> **Task to carry out**:
Retype the material that follows exactly, limited to the lines from the one with "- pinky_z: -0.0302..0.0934" through the one with "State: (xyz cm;", and keep out all pictures.

((

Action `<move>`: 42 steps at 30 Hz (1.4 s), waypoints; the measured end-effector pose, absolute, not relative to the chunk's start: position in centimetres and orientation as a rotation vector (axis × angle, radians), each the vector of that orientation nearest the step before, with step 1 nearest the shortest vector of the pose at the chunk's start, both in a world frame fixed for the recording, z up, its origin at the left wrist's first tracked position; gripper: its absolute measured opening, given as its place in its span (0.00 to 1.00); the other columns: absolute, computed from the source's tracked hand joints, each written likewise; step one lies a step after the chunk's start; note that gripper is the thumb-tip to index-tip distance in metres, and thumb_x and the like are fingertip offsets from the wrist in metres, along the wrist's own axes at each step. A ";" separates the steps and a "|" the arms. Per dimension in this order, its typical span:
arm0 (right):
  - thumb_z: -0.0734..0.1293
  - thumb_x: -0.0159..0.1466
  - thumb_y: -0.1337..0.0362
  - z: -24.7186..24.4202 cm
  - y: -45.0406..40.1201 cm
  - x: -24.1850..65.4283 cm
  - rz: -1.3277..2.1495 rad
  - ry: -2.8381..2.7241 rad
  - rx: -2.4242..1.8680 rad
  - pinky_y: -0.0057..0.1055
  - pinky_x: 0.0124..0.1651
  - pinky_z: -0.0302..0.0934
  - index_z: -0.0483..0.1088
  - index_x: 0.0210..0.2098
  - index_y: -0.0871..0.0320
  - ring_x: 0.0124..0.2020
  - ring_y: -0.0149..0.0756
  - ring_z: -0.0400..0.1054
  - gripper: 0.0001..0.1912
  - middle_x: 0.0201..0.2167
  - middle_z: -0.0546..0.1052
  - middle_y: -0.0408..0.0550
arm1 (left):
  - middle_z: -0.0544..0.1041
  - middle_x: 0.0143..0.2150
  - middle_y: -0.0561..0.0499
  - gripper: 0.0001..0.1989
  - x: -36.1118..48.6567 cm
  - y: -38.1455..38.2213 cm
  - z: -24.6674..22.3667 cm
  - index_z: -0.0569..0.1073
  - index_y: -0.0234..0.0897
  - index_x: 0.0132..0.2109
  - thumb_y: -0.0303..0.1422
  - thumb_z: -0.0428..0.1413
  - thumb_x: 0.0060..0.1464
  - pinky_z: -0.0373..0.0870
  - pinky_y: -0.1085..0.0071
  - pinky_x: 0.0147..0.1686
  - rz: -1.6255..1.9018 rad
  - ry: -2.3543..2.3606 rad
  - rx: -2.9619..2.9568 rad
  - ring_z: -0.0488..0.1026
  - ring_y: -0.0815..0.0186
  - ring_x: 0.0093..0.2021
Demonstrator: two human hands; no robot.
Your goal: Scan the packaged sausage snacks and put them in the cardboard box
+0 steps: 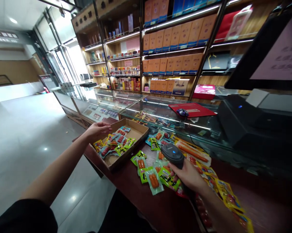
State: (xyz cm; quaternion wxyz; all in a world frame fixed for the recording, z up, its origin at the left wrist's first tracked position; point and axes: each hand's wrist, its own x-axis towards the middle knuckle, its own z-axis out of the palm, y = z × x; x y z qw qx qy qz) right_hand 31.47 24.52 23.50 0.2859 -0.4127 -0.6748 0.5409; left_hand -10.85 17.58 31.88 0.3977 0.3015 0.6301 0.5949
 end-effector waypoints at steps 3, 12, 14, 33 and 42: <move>0.69 0.55 0.59 24.0 24.4 31.4 1.443 -1.799 -1.109 0.33 0.19 0.66 0.66 0.36 0.56 0.19 0.38 0.71 0.12 0.20 0.74 0.42 | 0.80 0.32 0.42 0.16 -10.5 17.6 32.0 0.74 0.30 0.35 0.28 0.70 0.38 0.76 0.76 0.32 1.487 1.602 0.777 0.80 0.64 0.34; 0.69 0.55 0.59 24.4 24.6 31.7 1.430 -1.767 -1.206 0.29 0.18 0.63 0.65 0.35 0.57 0.15 0.34 0.68 0.12 0.18 0.73 0.41 | 0.80 0.31 0.43 0.20 -3.5 23.4 30.5 0.74 0.29 0.35 0.36 0.71 0.37 0.77 0.66 0.39 1.274 1.480 1.016 0.80 0.61 0.34; 0.69 0.56 0.59 24.5 24.6 31.9 1.414 -1.762 -1.225 0.29 0.18 0.63 0.65 0.36 0.57 0.15 0.33 0.67 0.12 0.18 0.73 0.41 | 0.80 0.30 0.44 0.20 -1.2 25.2 29.8 0.73 0.29 0.34 0.36 0.71 0.36 0.77 0.65 0.40 1.226 1.422 1.042 0.80 0.60 0.35; 0.66 0.60 0.59 25.5 25.2 33.4 1.276 -1.808 -1.204 0.29 0.18 0.65 0.68 0.35 0.56 0.17 0.35 0.70 0.07 0.21 0.75 0.44 | 0.75 0.52 0.37 0.26 9.1 35.4 20.6 0.71 0.33 0.55 0.30 0.60 0.46 0.66 0.67 0.52 0.285 1.975 2.050 0.72 0.53 0.54; 0.66 0.59 0.60 26.6 25.0 33.5 1.243 -1.883 -1.223 0.31 0.21 0.67 0.68 0.34 0.57 0.17 0.36 0.71 0.07 0.20 0.75 0.44 | 0.75 0.49 0.34 0.22 9.9 34.7 20.1 0.71 0.31 0.50 0.24 0.59 0.45 0.66 0.63 0.51 0.145 2.027 2.120 0.72 0.52 0.51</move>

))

> **Result of the task**:
  - pinky_z: -0.0302..0.0934
  - index_z: -0.0483..0.1088
  - index_x: 0.0210..0.2098
  - index_y: -0.0871..0.0320
  - ring_x: 0.0124..0.2020
  - ring_y: -0.0149..0.0756
  - ring_z: -0.0400..0.1054
  - gripper: 0.0001..0.1912
  - middle_x: 0.0201..0.2167
  - middle_z: -0.0546..0.1052
  - middle_y: -0.0408..0.0550
arm1 (left):
  - middle_z: -0.0544..0.1041
  - middle_x: 0.0143..0.2150
  - middle_y: -0.0561..0.0499
  - gripper: 0.0001..0.1989
  - x: -36.1118..48.6567 cm
  - y: -38.1455..38.2213 cm
  - z: -24.6674..22.3667 cm
  - index_z: -0.0569..0.1073
  - index_y: -0.0234..0.0897
  - index_x: 0.0132..0.2109
  - thumb_y: -0.0303..0.1422
  - thumb_z: -0.0428..0.1413
  - thumb_x: 0.0060..0.1464
  - pinky_z: -0.0373..0.0870
  - pinky_y: -0.1085..0.0071
  - pinky_x: 0.0147..0.1686
  - rz: -1.6255..1.9018 rad
  - ry: -2.3543..2.3606 rad
  - rx: -2.9619..2.9568 rad
  - ring_z: -0.0488..0.1026
  - ring_y: -0.0815..0.0186
  - ring_x: 0.0093..0.2021
Demonstrator: two human hands; no robot.
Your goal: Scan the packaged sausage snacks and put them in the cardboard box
+0 steps: 
State: (xyz cm; quaternion wxyz; all in a world frame fixed for the recording, z up, its origin at the left wrist's first tracked position; point and axes: each hand's wrist, its own x-axis towards the middle knuckle, its own z-axis out of the palm, y = z × x; x y z qw qx qy qz) right_hand 31.47 24.52 23.50 0.2859 -0.4127 -0.6748 0.5409; left_hand -10.85 17.58 31.88 0.3977 0.3015 0.6301 0.5949

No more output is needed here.